Comment

The people caught between fractured service provision

By 
Mike Guilfoyle
Wednesday, 10 November 2021

One of the more challenging casework experiences I recall was assuming statutory responsibility for supervision on an order (imposed for offences of assault) already underway.

This was particularly so with Yusuf (not his real name) as at the point of transfer he had been admitted as an in-patient to a mental health unit at a nearby hospital.

Having undertaken a placement at a mental health day centre as part of my social work qualification and having had supervisory space to participate in forensic casework presentations, I had also attended a lecture by a renowned mental health campaigner whose work I had found a wonderful guide to practice. I had written down one of his many insightful offerings that had engaged me: 'without compassion, relationships between people are like dry leaves in the wind'.

I therefore felt professionally equipped to manage any unforeseen scenarios that might arise in preparing for my introductory visit. It had been noted in correspondence that Yusuf had been violent towards nursing staff.

On arrival at the hospital I was briefed by the ward manager that Yusuf was anxious to meet me as he believed that I would be able to secure his early discharge and facilitate a quick return to the family home. The index offences related to assaults on family members. This increased my own professional anxiety and I sought reassurance that nursing staff would be nearby to offer assistance should the interview become unsafe to continue.

When I entered the interview room, Yusuf approached me in a very unsettling manner. He voiced some incoherent statements, mouthing that the 'courts put me here' and unnervingly paced around the chair I was seated on. Although I felt ill at ease, I tried to connect with Yusuf by imagining what sense he was making of my presence and wondering if this was an intelligible response to his very troubled family history. A slammed door nearby alerted nursing staff who looked in. I murmured 'I'm fine' and Yusuf then sat down in what appeared a restful pose.

Yusuf asked plaintively if he could leave with me. For the next hour or so the meeting moved at a pace suited to his mood and I was able to convey to him that although the probation order remained in place, his detention was reviewable and I would offer my own professional input.

As I got up to leave, he grabbed my arm, in a non-threatening manner, and smiled without uttering a word. On the journey back to the probation office I mused on that final gesture, imagining my own reaction to an involuntary stay in what was a rather grim institutional setting. I also noted that his family felt unsafe when Yusuf was not compliant with his medication, and were uncertain about offering him a chance to return to live at home without adequate safeguards.

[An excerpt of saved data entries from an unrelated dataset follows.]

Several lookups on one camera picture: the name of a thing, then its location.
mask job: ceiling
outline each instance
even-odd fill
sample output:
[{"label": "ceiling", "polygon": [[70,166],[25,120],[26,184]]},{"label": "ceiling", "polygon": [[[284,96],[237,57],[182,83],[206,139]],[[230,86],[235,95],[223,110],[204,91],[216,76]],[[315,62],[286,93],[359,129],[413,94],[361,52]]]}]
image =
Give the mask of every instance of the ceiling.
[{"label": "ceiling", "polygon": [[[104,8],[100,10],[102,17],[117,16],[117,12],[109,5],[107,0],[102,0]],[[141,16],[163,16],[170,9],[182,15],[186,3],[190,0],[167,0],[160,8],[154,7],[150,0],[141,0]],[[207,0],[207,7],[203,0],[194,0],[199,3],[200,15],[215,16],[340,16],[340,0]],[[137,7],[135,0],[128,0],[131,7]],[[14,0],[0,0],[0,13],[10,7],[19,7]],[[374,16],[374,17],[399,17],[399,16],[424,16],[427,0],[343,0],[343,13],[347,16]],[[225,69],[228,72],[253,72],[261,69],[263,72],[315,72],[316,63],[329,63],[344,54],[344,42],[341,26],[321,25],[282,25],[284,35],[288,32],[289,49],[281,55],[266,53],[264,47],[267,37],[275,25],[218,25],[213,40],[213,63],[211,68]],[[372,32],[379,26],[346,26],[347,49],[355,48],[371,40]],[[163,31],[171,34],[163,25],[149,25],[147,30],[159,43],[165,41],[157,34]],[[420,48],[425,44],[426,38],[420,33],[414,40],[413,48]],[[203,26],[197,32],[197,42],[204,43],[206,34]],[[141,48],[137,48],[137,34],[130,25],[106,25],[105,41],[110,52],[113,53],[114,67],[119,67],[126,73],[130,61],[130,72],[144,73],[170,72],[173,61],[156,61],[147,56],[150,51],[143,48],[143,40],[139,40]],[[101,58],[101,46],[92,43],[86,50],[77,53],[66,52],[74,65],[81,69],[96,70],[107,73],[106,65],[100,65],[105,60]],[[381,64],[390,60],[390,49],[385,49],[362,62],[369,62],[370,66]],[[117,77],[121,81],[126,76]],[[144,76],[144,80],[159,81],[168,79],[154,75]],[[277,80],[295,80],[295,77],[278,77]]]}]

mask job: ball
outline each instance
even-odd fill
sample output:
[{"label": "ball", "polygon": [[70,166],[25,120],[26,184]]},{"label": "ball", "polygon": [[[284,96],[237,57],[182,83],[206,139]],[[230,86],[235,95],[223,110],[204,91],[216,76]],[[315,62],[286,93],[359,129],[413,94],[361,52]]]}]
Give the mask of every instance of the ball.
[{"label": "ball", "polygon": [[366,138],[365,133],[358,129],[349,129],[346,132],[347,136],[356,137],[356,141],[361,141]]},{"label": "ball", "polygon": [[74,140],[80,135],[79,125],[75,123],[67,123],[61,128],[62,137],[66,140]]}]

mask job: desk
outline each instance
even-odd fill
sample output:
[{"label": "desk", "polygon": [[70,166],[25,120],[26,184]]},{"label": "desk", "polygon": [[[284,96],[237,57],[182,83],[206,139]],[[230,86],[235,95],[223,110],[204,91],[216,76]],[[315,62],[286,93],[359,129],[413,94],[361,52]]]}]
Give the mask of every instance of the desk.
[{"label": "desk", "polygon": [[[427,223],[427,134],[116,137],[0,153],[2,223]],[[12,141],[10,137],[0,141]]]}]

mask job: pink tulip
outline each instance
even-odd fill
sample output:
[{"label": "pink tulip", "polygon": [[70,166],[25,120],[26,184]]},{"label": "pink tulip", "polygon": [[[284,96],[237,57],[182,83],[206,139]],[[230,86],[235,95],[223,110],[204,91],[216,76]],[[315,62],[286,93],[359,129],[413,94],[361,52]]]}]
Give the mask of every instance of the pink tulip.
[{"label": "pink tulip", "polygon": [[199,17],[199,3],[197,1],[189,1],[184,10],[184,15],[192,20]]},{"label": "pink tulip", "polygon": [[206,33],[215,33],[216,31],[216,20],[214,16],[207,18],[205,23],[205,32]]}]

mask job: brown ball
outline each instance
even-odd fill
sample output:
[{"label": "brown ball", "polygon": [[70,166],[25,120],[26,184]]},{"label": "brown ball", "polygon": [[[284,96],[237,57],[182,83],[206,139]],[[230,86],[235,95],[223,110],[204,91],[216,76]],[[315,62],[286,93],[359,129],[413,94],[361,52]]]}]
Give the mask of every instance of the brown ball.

I next met Yusuf when he transferred to a therapeutic unit in a secluded setting some miles away, after the mental health section had been extended. This time the journey involved travelling out of London. His manner and presentation were wholly different when we greeted one another. His journey to recovery appeared to be well managed and he positively engaged noting that some of his 'destructive thinking' had 'gone away'.

I asked how this new environment compared to his previous setting. 'I am a patient here, not a prisoner', he quipped, although I could not shake off a residual feeling that the atmosphere was one of dark restriction and restraint. The order expired at a point in time when Yusuf was still at the hospital, albeit he had agreed to remain there as a voluntary in-patient until suitable accommodation could be found. He had indeed spent the bulk of his probation order in some form of enforced seclusion and his discharge plan was now within the purview of the local social service department.

Sometime later his brother rang me to enquire when Yusuf was likely to be released. To my astonishment, he had remained at the hospital awaiting the allocation of a social worker to oversee his aftercare, under what was Section 117 of the Mental Health Act 1983. It appeared that he had been 'overlooked' as the social work department mistakenly assumed he was still under the supervision of the probation service!

I mused on the immense gap between the offer of supportive discharge provision for Yusuf outlined during his order and the stark reality of fractured service delivery now on offer. When Yusuf had voiced, 'Can I leave with you?' he was prudently thinking ahead to this gap between the boundaries of the different 'helping professions'.

Maybe more recently published guidelines for sentencing defendants with mental disorders under probation supervision will make such an outcome less likely.